Sears has contributed over $4 billion to its pension over the last decade, but
this could be the PBGC's last chance to try to cover the shortfall it faces from
Sears. Following the upcoming wave of divestitures, Sears will be left with
assets including its battery label Diehard, roughly 100 Kmart and Sears stores
not already used to back debt, and auto centers and home services businesses, a
Fitch Ratings Inc analyst and sources said.
If "Sears gets to bankruptcy, there's a chance that all of the choice assets
will have already been sold," said Stephen Lubben, a Seton Hall law school
professor who specializes in bankruptcy. "The PBGC needs to keep their eye on
the sale proceeds."
The value of the remaining businesses and real estate has deteriorated as Sears
has struggled to turn a profit, the people said.
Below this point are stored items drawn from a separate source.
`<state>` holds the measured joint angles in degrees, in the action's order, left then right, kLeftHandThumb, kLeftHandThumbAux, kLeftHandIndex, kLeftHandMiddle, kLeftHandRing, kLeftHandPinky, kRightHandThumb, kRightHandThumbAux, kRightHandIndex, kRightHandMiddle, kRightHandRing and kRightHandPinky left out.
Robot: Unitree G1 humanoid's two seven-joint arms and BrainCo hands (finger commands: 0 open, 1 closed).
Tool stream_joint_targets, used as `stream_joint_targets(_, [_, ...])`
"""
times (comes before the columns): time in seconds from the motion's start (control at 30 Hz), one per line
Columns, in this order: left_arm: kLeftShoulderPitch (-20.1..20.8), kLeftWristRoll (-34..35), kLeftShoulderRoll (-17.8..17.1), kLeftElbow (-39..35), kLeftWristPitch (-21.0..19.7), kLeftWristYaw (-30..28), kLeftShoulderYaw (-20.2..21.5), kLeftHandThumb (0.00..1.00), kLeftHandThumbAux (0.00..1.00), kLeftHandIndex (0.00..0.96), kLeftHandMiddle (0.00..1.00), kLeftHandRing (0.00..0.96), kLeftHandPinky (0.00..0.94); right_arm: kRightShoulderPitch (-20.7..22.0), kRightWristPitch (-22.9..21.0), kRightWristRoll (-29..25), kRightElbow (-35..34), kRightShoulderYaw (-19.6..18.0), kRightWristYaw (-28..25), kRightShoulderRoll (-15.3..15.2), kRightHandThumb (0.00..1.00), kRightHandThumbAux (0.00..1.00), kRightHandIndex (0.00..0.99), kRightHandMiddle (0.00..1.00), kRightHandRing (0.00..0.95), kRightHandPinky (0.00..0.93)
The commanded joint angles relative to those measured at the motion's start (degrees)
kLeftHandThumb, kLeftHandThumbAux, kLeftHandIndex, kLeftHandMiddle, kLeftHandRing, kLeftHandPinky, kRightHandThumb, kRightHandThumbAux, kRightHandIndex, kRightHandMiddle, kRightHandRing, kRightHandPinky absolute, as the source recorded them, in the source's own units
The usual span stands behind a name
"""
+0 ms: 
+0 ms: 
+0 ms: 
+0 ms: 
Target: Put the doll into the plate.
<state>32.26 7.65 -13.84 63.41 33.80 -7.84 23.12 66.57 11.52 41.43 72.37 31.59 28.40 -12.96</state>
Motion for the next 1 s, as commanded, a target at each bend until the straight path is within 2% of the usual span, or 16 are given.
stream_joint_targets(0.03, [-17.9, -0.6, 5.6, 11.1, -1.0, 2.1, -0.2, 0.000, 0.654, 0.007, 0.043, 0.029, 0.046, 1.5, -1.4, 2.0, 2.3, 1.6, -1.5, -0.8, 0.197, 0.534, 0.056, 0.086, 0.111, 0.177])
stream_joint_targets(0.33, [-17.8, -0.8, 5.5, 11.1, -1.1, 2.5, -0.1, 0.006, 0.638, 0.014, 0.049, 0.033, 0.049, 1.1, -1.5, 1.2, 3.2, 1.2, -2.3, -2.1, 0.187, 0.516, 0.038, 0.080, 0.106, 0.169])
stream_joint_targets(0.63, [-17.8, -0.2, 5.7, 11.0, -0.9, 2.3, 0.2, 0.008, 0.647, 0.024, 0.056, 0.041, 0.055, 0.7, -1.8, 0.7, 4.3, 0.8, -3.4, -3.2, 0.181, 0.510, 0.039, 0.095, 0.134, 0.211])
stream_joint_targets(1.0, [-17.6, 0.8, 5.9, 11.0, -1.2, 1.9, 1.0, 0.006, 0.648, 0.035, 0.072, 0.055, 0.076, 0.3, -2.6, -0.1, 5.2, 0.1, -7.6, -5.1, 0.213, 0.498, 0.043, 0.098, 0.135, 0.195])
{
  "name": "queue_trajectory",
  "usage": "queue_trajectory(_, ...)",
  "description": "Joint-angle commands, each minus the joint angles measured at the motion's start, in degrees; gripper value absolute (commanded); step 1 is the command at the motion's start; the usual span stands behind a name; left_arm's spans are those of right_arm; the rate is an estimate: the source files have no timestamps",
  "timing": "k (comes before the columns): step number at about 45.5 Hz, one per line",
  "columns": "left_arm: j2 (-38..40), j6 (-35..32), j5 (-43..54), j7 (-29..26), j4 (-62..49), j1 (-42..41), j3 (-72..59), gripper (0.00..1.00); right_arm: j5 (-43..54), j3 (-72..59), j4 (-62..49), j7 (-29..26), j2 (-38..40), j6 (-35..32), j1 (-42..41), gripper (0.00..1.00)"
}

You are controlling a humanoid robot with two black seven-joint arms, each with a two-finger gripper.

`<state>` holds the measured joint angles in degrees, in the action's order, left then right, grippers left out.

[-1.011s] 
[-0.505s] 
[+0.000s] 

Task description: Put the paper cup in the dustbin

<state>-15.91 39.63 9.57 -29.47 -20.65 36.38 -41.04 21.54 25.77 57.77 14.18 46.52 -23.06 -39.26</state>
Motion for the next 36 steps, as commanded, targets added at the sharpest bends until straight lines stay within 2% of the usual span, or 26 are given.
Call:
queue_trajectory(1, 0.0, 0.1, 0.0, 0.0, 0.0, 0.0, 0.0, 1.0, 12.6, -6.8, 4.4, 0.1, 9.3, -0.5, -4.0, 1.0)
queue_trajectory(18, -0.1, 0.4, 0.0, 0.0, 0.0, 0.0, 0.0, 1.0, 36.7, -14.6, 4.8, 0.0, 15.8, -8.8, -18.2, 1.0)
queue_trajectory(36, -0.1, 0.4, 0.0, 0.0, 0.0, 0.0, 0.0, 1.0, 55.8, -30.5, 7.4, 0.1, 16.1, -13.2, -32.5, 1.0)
Sears is now a shadow of its
former self, with a market capitalization of just $132 million, versus close to
$30 billion in 2007.
Lampert has invested and lent to Sears many times over the years, making him the
company's largest shareholder with a stake just shy of 50 percent, as well as
its biggest creditor, with about $2.1 billion owed to him or funds he controls.
PBGC STRATEGY
The PBGC plans to use its handling of the Sears sale of its tool line Craftsman
last year as a blueprint for its negotiations on Kenmore, the sources said.
Stanley Black & Decker Inc <SWK.N> moved forward with its $900 million
acquisition of Craftsman from Sears only after the PBGC gave its blessing, the
sources said.
In exchange, the PBGC won a $250 million payment, rights to a 15-year revenue
stream stemming from new sales of the tool line, and liens on $100 million of
the retailer's real estate.

The PBGC's claims to Craftsman, Kenmore, and Diehard came after Sears spun out
some of its real estate assets into a separate company, Seritage Growth
Properties <SRG.N>, in 2015 in a $2.7 billion deal.
The move in part led the agency to cut a deal with Sears giving it recourse to
the retailer's other assets, one of the sources said.
Selling Kenmore is part of Sears' transformation to an integrated online
retailer. But as Sears sells off its crown jewels, the PBGC's chances of being
repaid in full dwindle, leaving the agency to pick up the balance in a potential
future bankruptcy.
"When a company gets into financial trouble, creditors try to improve their
position, lending more money, giving more time, in exchange for a security
interest, a better chance to be repaid," said Lynn LoPucki, a University of
California, Los Angeles Law School professor, explaining that the PBGC has taken
this tactic. "We call this the dance of death."